Boston Sea Party
- Industry: Restaurant
- Founded: 1976 in Boston
- Fate: All locations closed in the late '90s or early 2000s.
- Headquarters: United States
- Area served: United States
- Products: Seafood

= Boston Sea Party =

Defunct seafood restaurant chain

Owned by International Multifoods, Inc., Boston Sea Party was a chain of high-end seafood restaurants that started around 1976 during the U.S. Bicentennial. This special occasion chain had a 1770s theme where waitresses wore floor length, colonial dress with ruffled mop caps. The menu consisted of an all you can eat seafood buffet with an entree choice of lobster, prime rib, New York strip steak or fish. Most U.S. large convention cities enjoyed a Boston Sea Party. In Atlanta, the restaurant was located within the Buckhead community in a historic farmhouse with decor consisting of beautiful stained glass windows (from a former church), wine cellar, and one dining room with old, brick floors.
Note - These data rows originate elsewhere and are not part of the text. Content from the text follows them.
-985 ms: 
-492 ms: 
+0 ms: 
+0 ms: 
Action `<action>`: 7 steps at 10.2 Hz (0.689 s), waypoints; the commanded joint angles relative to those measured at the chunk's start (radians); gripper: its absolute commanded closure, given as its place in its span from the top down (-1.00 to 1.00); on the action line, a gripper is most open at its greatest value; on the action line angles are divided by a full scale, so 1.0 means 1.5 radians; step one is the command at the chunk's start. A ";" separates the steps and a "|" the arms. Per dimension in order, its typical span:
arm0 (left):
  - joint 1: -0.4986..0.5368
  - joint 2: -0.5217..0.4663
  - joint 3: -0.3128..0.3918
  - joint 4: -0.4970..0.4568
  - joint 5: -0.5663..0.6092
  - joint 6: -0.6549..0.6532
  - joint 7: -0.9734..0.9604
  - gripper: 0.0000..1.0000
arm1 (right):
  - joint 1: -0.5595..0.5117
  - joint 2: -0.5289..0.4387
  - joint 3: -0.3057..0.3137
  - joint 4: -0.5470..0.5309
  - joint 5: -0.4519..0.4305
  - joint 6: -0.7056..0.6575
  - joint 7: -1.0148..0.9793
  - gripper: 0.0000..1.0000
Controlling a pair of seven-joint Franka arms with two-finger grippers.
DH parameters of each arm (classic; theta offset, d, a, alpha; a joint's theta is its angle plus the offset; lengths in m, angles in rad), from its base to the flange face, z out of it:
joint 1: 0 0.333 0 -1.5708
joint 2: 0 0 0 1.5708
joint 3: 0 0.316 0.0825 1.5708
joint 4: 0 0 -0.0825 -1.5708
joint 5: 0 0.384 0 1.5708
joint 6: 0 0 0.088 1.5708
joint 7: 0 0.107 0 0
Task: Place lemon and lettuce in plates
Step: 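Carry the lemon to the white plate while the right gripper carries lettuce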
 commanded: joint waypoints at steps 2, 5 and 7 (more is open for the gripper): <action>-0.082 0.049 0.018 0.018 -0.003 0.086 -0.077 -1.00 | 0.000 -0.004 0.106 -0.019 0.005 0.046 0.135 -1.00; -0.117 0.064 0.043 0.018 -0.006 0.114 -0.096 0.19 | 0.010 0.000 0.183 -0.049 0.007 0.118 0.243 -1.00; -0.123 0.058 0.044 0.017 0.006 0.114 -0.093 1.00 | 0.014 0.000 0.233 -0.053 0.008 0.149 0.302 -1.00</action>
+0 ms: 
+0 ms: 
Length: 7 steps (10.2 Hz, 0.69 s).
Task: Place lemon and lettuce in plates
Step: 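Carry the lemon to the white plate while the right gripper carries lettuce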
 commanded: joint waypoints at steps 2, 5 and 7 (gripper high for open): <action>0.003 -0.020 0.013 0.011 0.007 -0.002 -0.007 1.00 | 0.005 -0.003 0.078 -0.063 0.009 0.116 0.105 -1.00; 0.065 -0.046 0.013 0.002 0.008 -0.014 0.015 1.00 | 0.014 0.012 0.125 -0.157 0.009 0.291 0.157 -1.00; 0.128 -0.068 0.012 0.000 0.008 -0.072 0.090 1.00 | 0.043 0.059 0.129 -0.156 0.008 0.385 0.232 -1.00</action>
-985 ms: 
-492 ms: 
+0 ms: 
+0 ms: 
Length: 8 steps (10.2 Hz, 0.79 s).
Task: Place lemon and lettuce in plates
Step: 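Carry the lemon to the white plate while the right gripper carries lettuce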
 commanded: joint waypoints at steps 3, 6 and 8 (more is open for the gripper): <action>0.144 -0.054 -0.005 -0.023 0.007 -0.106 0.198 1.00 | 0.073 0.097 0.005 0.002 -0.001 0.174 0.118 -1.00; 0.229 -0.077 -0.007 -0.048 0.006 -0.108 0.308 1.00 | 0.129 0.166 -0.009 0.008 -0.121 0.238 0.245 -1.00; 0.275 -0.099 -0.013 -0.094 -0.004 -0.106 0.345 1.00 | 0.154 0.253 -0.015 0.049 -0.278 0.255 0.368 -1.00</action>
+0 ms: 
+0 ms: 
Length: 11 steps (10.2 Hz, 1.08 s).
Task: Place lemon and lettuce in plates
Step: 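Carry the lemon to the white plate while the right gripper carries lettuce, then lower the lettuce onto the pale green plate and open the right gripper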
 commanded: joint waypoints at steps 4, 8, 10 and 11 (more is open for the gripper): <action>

It is unclear when the chain finally closed for good, although articles seem to indicate the last restaurants open were in the late '90s or early 2000s. One of these articles, by the Houston Business Journal in December 1994, reports Christmas party deposits lost due to the abrupt closing of the Westheimer location the month before. A related posting, also under this BSP search, is a review of the Houston company, Epic Group. The 2000 posting updates the location as a Molinas restaurant.